‘Tennis Elbow’ and kinesitherapy

Essentially, tennis elbow or outer epicondylitis is a pathology of repetitive motion (wrist rotation, extension and rotation, etc.). Although the name implies tennis, this assignment does not occur strictly during tennis. All people who use their hands for their work (carpenter, electrician, cabinetmaker, etc.) are susceptible to epicondylitis. If your work imports repetitive movements that involve rotations of extension and flexion of the wrist.

In tennis, the mechanism is simple. Let’s take a right handed player. In order to strike a backhand, just before the ball is in position to hit it properly, the body is in a rotating position to the left, the back almost turning to the other player. The right arm will be flexed towards the left pant pocket with the wrist completely bent (meaning that your extensors will be in a state of maximum extension, like a stretched elastic, ready to propel). Having a maximum extension of the extensors of the wrist followed by a maximal explosive contraction repeatedly can in the long run create microlesions at the point of attachment of the extensor muscles of the forearm which eventually becomes a epicondylitis.

Here are some symptoms:

  • Pain on the small tubersosity bone on the external part of the elbow
  • Pain can be irradiated in the forearm
  • Pain when using your hand (giving a handshake, lifting something heavy, opening a door, etc.)

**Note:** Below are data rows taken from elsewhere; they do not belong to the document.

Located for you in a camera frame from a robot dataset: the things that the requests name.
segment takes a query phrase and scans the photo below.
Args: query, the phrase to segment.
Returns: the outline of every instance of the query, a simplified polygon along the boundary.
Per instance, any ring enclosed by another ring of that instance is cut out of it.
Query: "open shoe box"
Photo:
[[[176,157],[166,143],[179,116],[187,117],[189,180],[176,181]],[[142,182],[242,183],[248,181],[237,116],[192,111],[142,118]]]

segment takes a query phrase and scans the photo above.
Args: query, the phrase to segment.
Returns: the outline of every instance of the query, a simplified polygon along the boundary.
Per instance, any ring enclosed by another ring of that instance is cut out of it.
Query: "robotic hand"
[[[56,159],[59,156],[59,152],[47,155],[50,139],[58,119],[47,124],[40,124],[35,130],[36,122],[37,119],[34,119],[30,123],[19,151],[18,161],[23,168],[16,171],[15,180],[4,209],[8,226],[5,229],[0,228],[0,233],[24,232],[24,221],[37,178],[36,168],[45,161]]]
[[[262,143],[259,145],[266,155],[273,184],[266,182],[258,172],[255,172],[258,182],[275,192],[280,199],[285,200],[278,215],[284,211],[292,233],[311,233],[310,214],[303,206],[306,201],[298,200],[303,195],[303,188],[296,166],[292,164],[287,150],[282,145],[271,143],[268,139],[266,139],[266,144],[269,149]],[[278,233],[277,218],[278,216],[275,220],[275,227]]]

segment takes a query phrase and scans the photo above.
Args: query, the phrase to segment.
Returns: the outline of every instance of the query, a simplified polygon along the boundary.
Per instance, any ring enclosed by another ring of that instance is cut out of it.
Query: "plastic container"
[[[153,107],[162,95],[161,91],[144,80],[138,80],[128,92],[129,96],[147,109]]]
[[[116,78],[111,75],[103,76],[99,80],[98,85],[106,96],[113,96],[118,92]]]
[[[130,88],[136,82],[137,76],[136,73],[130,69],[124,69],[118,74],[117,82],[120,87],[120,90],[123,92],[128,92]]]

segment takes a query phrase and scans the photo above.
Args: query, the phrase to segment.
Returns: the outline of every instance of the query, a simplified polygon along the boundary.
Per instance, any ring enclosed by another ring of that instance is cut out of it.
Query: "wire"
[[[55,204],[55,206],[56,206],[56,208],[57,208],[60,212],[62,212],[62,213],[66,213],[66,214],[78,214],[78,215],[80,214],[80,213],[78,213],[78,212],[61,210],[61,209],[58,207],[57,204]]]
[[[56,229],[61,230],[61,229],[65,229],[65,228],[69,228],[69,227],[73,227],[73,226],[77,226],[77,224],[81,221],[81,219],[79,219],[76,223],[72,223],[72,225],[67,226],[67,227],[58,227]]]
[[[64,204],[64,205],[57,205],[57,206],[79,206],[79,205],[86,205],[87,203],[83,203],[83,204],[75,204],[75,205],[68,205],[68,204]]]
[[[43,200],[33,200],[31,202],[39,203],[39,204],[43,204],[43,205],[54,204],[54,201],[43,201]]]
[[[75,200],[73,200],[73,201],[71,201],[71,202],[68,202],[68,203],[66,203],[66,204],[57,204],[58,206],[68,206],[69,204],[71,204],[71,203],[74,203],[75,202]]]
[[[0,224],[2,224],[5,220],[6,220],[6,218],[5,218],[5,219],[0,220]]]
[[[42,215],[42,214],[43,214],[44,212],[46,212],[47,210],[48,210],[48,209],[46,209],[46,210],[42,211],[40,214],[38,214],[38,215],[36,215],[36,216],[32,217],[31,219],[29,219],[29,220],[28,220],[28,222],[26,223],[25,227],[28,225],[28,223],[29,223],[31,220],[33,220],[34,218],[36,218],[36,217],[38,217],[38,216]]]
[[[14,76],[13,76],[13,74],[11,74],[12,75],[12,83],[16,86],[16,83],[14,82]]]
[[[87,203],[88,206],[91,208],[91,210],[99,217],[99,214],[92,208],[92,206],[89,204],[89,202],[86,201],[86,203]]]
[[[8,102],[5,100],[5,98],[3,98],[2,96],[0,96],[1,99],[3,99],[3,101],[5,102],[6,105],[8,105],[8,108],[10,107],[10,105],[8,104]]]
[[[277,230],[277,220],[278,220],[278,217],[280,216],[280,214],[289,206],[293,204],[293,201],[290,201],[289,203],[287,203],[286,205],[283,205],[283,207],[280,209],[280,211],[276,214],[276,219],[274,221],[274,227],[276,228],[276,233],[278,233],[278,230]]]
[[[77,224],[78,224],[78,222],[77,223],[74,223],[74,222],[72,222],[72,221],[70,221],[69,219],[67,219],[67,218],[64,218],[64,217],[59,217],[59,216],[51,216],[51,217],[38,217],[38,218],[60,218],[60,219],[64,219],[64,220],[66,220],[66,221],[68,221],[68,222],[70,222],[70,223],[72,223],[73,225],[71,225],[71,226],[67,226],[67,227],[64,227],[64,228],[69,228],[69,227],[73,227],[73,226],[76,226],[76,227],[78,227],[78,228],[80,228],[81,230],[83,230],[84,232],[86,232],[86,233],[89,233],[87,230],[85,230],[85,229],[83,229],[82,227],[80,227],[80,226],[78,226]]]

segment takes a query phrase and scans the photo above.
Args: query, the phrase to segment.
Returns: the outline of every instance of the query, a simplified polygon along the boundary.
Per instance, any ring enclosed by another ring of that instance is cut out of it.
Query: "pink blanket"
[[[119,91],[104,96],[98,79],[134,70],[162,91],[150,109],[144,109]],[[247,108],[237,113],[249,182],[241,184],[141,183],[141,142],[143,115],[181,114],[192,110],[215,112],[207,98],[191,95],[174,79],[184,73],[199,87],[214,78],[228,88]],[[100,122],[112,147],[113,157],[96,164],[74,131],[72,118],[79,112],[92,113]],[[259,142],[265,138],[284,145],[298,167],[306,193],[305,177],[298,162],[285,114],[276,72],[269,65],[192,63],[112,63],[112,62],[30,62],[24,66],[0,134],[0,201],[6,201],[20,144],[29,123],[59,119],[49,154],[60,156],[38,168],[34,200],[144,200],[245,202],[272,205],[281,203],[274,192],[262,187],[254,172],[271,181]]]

The goal of Kinesitherapy is to help the client find his optimal sporting (or work) gesture; that is to say, to recover the full amplitude of motion, with a normal force, without pain. The Kinesitherapist will try to do this without preventing the client from doing his activity. On the other hand, rest may sometimes be necessary during the first weeks of treatment. This depends on the severity of the injury. In the first sessions, the goal will be to decrease the pain and create space in the body pattern to promote healing.
This will be accomplished by techniques in fascia anti-inflammatory therapy and myofascial stretching. Thereafter the objective will be to find a more optimal amplitude of movement. This will be accomplished by passive mobilizations and stretching of the muscle chains. In complementary, the Kinesitherapist will give you relaxation exercises to do at home to keep the work done in the clinic. Once the pain part and the amplitude of movement become normal, the secret is the maintenance and prevention. Do not wait until the pain is of an intensity that prevents you from doing the sport you love.